__Work instruction__. Go over the listing below line by line, and return each one holding the string "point".

Segment Open

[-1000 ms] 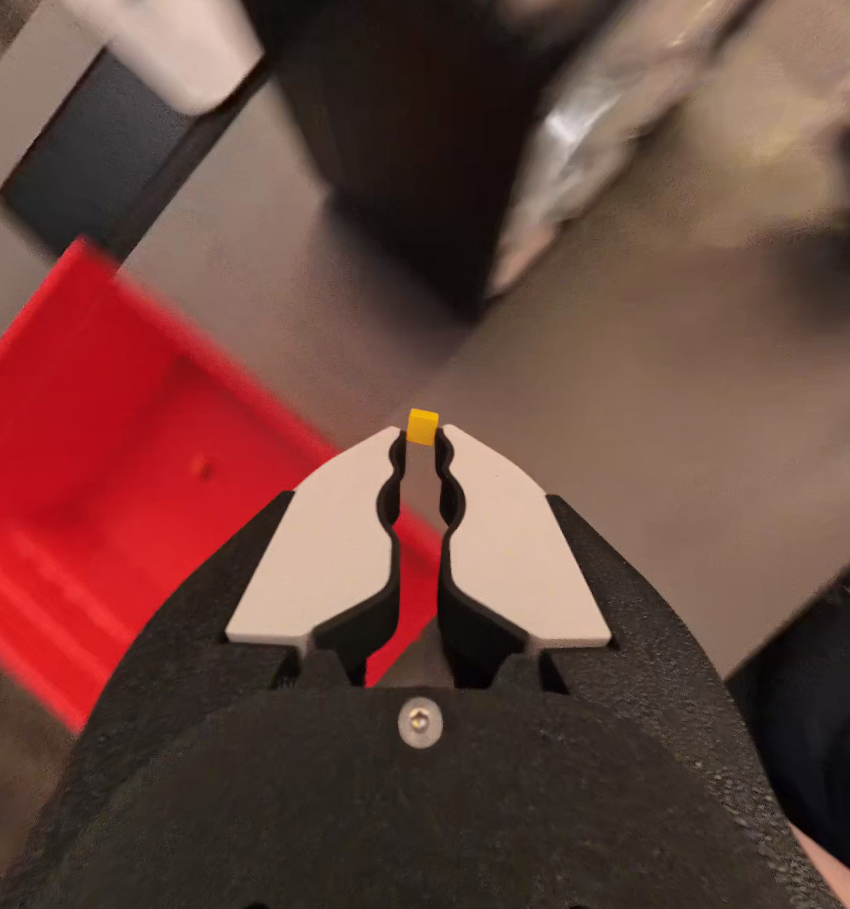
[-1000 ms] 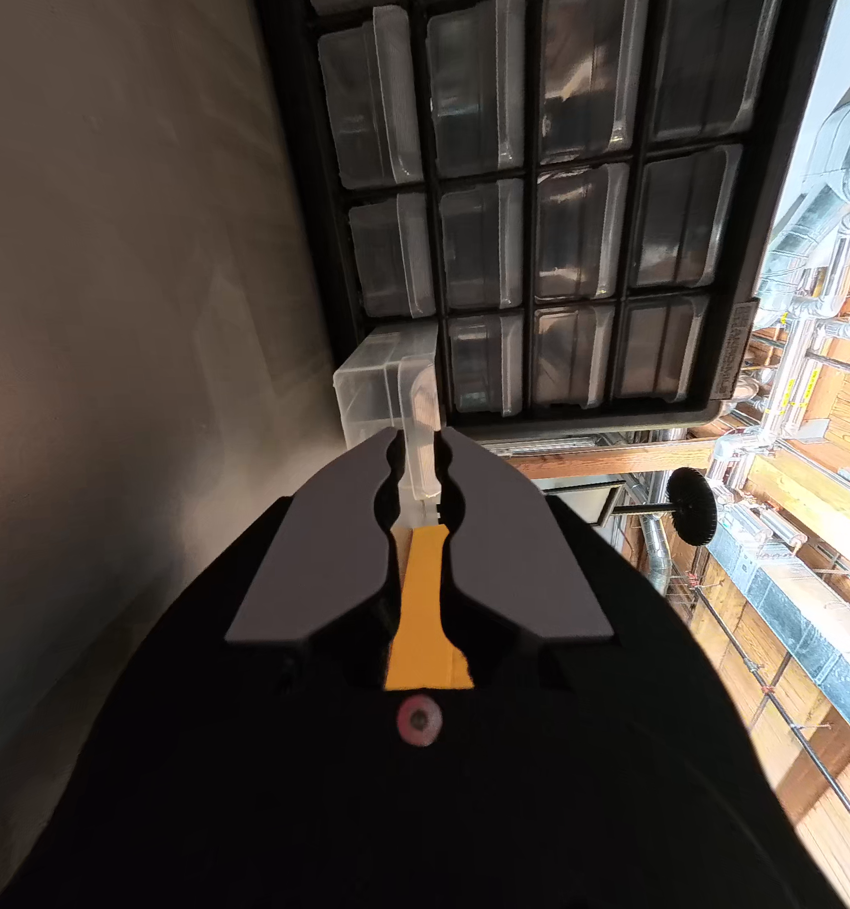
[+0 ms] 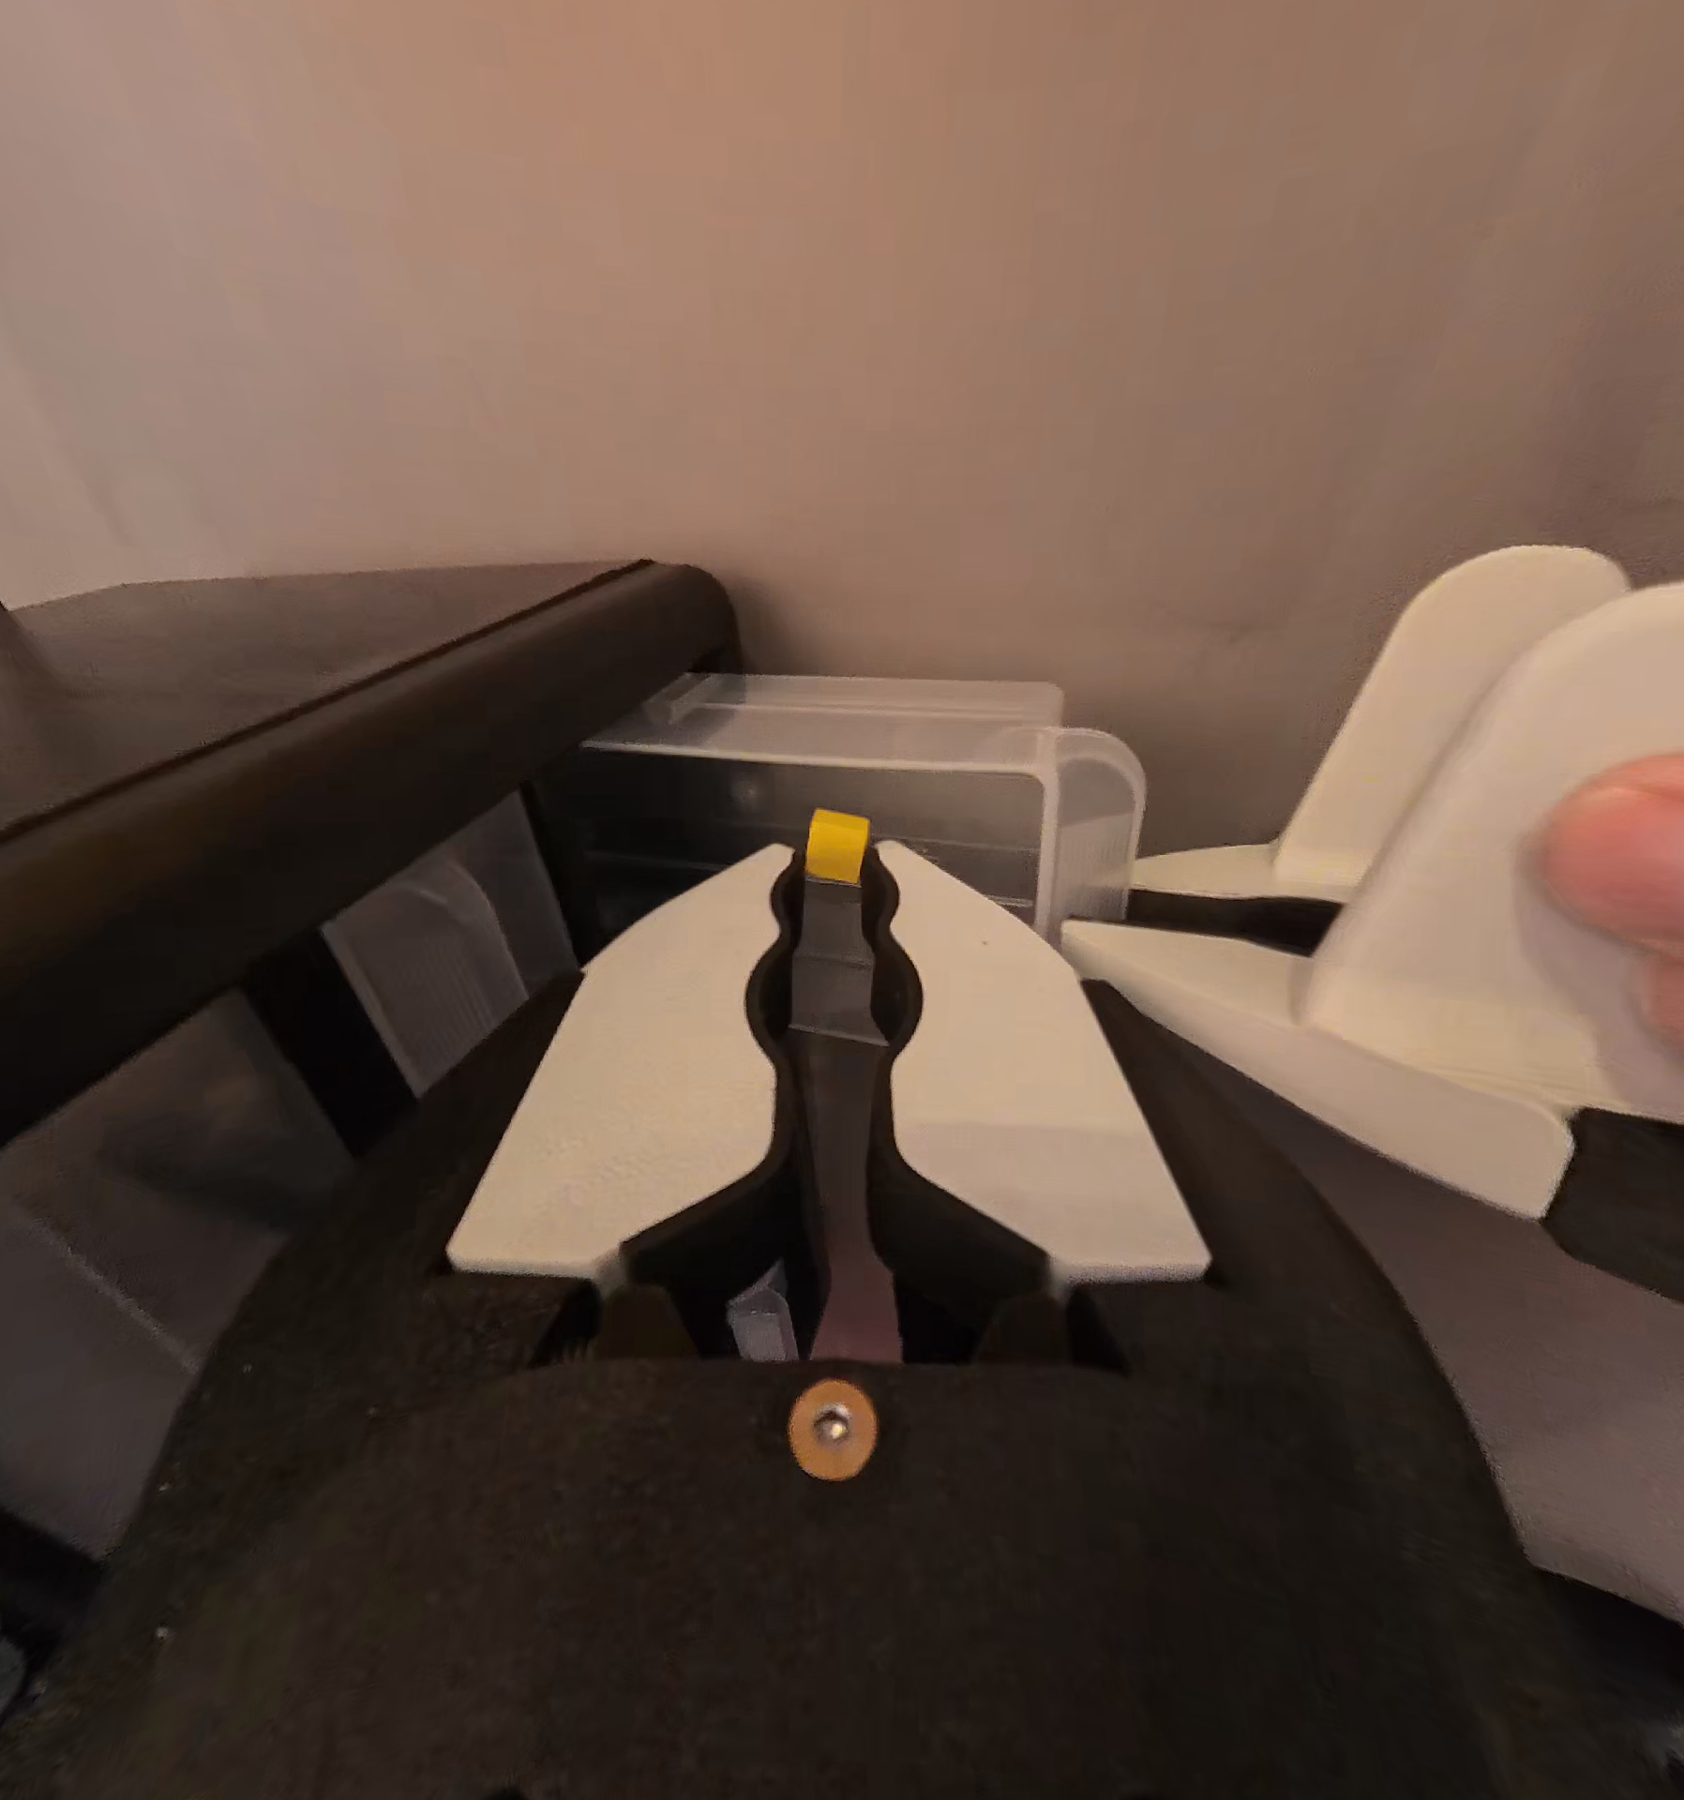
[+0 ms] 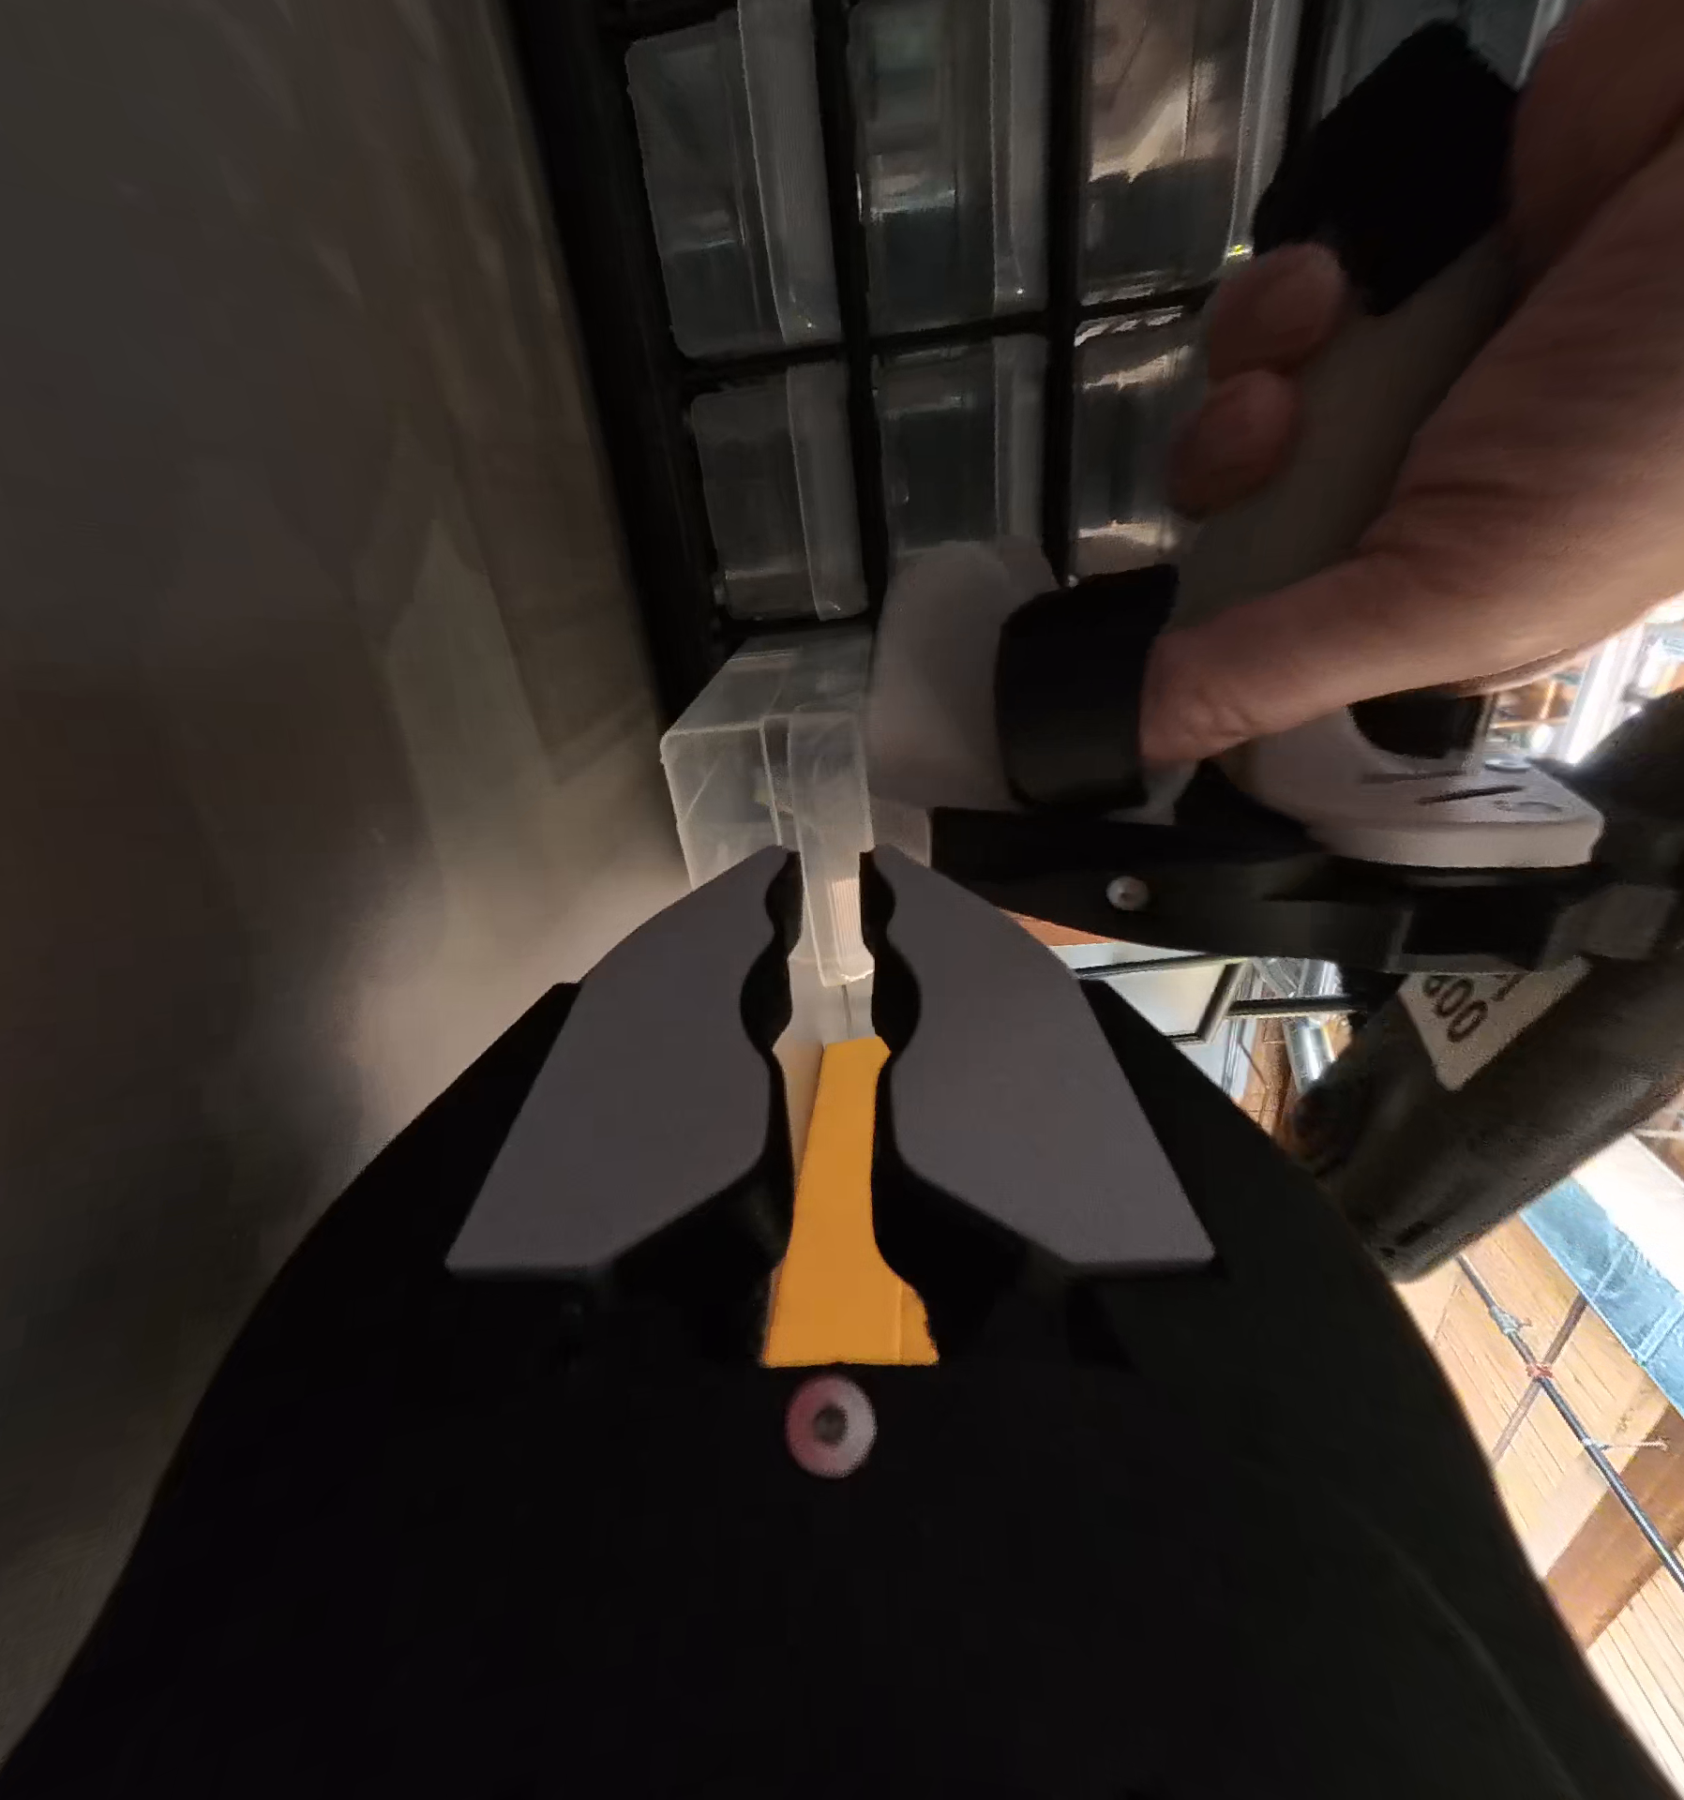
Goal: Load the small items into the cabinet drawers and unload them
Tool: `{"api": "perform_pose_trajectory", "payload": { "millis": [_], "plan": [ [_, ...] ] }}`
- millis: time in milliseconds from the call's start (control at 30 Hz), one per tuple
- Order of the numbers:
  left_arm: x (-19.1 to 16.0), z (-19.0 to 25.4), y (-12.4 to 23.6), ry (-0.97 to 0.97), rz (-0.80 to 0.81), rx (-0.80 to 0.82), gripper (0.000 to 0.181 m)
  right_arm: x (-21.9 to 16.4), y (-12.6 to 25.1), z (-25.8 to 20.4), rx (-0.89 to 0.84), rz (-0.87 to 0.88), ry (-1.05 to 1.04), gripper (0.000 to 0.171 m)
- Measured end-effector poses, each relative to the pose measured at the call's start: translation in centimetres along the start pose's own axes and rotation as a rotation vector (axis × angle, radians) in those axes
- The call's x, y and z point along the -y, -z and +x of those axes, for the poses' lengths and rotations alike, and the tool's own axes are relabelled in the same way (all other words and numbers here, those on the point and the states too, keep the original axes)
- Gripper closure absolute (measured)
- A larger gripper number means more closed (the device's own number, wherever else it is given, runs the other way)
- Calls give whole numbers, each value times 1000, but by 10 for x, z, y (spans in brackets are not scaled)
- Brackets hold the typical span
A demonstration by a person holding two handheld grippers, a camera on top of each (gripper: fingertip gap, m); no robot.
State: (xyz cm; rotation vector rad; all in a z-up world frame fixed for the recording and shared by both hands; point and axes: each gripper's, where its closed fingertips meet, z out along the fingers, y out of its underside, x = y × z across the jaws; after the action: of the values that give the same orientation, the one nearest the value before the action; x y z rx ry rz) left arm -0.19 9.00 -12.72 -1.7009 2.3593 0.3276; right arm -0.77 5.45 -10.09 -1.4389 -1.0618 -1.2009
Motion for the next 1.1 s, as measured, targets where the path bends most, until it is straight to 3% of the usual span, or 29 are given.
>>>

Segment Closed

__Response area__.
- The call's x, y and z point along the -y, -z and +x of those axes, for the poses' lengths and rotations alike, and the tool's own axes are relabelled in the same way (all other words and numbers here, those on the point and the states too, keep the original axes)
State: (xyz cm; rotation vector rad; all in a z-up world frame fixed for the recording and shared by both hands; point and axes: each gripper's, where its closed fingertips meet, z out along the fingers, y out of its underside, x = y × z across the jaws; after the action: of the values that give the same orientation, the one nearest the value before the action; x y z rx ry rz) left arm -0.19 9.00 -12.72 -1.7009 2.3593 0.3276; right arm -0.77 5.45 -10.09 -1.4389 -1.0618 -1.2009

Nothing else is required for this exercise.